Lang geleden waren er natuurlijk nog geen steden of dorpen. De mensen moesten van plek naar plek trekken omdat op de ene plek het voedsel opraakte. Was het op dan werden ze door moeder natuur gedwongen om door te trekken naar een andere plek.

In Zuid-Amerika (het Amazonegebied) hadden ze een tropisch klimaat, hierdoor waren er het hele jaar door insecten, vruchten, wild en vissen. Dankzij het tropische klimaat hoefde ze niet ver te trekken voor een nieuwe plek waar voldoende voedsel was te vinden.

In Europa was het totaal anders, hier hadden ze te maken met 4 verschillende seizoenen.
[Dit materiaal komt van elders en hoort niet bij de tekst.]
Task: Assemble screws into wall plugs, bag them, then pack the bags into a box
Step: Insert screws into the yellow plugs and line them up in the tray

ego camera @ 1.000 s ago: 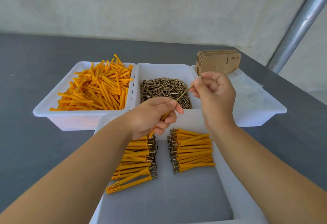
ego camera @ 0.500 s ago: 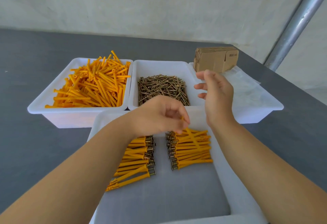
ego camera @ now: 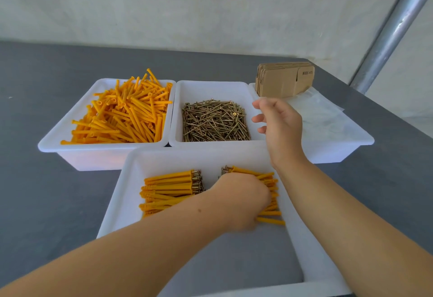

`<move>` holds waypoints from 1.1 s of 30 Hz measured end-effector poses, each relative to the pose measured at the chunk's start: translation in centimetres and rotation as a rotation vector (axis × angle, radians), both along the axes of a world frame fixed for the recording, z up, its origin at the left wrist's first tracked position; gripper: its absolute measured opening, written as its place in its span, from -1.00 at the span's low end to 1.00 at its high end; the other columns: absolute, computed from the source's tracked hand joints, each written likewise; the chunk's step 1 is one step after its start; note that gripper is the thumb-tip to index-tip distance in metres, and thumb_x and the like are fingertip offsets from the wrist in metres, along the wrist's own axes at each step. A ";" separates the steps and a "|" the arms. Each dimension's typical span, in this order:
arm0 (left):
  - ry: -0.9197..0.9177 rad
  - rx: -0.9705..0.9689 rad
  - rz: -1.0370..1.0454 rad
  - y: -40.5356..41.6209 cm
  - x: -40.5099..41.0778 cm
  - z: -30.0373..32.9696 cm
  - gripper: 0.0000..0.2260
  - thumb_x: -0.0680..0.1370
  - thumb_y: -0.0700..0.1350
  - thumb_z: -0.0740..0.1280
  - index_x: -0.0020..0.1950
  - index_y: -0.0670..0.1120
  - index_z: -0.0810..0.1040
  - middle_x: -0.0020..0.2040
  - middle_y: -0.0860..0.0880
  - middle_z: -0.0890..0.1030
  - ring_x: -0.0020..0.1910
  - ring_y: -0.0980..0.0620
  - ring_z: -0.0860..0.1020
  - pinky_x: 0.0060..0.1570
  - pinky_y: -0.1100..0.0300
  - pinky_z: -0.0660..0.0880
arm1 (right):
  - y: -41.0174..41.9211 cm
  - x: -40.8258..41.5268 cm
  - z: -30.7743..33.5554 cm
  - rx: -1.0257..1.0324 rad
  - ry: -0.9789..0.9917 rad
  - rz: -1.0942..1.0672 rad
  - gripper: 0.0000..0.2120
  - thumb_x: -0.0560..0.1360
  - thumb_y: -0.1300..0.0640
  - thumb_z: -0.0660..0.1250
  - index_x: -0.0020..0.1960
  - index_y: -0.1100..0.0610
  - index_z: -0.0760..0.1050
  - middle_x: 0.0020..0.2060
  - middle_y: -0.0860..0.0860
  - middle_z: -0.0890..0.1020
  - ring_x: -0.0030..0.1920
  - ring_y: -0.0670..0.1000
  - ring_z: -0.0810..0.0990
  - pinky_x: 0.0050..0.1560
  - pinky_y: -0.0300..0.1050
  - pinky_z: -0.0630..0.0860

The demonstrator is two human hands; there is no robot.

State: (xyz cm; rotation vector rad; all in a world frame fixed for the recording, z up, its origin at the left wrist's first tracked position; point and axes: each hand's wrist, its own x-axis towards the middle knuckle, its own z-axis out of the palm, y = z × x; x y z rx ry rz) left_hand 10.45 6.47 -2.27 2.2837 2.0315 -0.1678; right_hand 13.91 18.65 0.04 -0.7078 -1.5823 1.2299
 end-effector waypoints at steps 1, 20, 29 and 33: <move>0.011 -0.012 -0.008 0.1 0.2 -0.1 -0.95 0.49 -0.13 0.37 -0.13 -0.10 0.58 -0.22 -0.02 0.55 -0.13 -0.09 0.54 -0.29 0.10 0.47 | 0.0 0.0 0.0 0.006 -0.010 0.002 -0.82 0.55 0.10 0.29 -0.16 -0.06 0.63 -0.25 -0.20 0.66 -0.22 -0.16 0.60 -0.17 -0.08 0.51; -0.327 0.854 0.497 -1.1 -9.1 3.5 -0.87 0.56 -0.09 0.35 -0.12 -0.12 0.60 -0.17 -0.07 0.60 -0.19 -0.06 0.54 -0.22 0.05 0.50 | 0.8 -1.0 -1.3 0.124 -0.246 0.037 -0.85 0.55 0.13 0.30 -0.07 -0.08 0.62 -0.19 -0.20 0.62 -0.08 -0.15 0.58 -0.13 -0.25 0.42; -0.261 0.187 1.261 -3.1 -17.1 1.3 -0.70 0.59 -0.15 0.18 0.26 0.02 0.56 0.25 -0.13 0.54 0.25 -0.22 0.46 0.26 -0.16 0.41 | 2.1 -5.2 2.1 0.335 -1.263 0.459 -0.62 0.60 0.12 0.29 0.41 0.13 0.45 0.39 0.07 0.46 0.34 0.10 0.45 0.26 -0.07 0.39; -0.244 0.060 1.237 -2.6 -17.5 1.2 -0.68 0.62 -0.08 0.14 0.34 0.02 0.50 0.35 -0.08 0.49 0.36 -0.20 0.40 0.39 -0.23 0.25 | 2.7 -7.2 1.9 0.438 -1.649 0.562 -0.54 0.64 0.02 0.19 0.51 0.11 0.32 0.48 0.08 0.35 0.44 0.13 0.34 0.42 0.03 0.33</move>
Zoals wij het nu kennen: winter, lente, zomer en herfst. Hierbij moesten ze denken aan een wintervoorraad. Bijv. groente en fruit was niet te vinden in de winter. Hierdoor moesten ze het tempo van de dieren (rendieren) bijhouden om het eten in zicht te houden. Deden ze  dit niet dan was de kans groot dat ze de winter niet overleefden. Kortom het hele jaar gaat het erom om de winter veilig en voedzaam door te komen.

Wild; wilde dieren, zwijnen, vogels etc.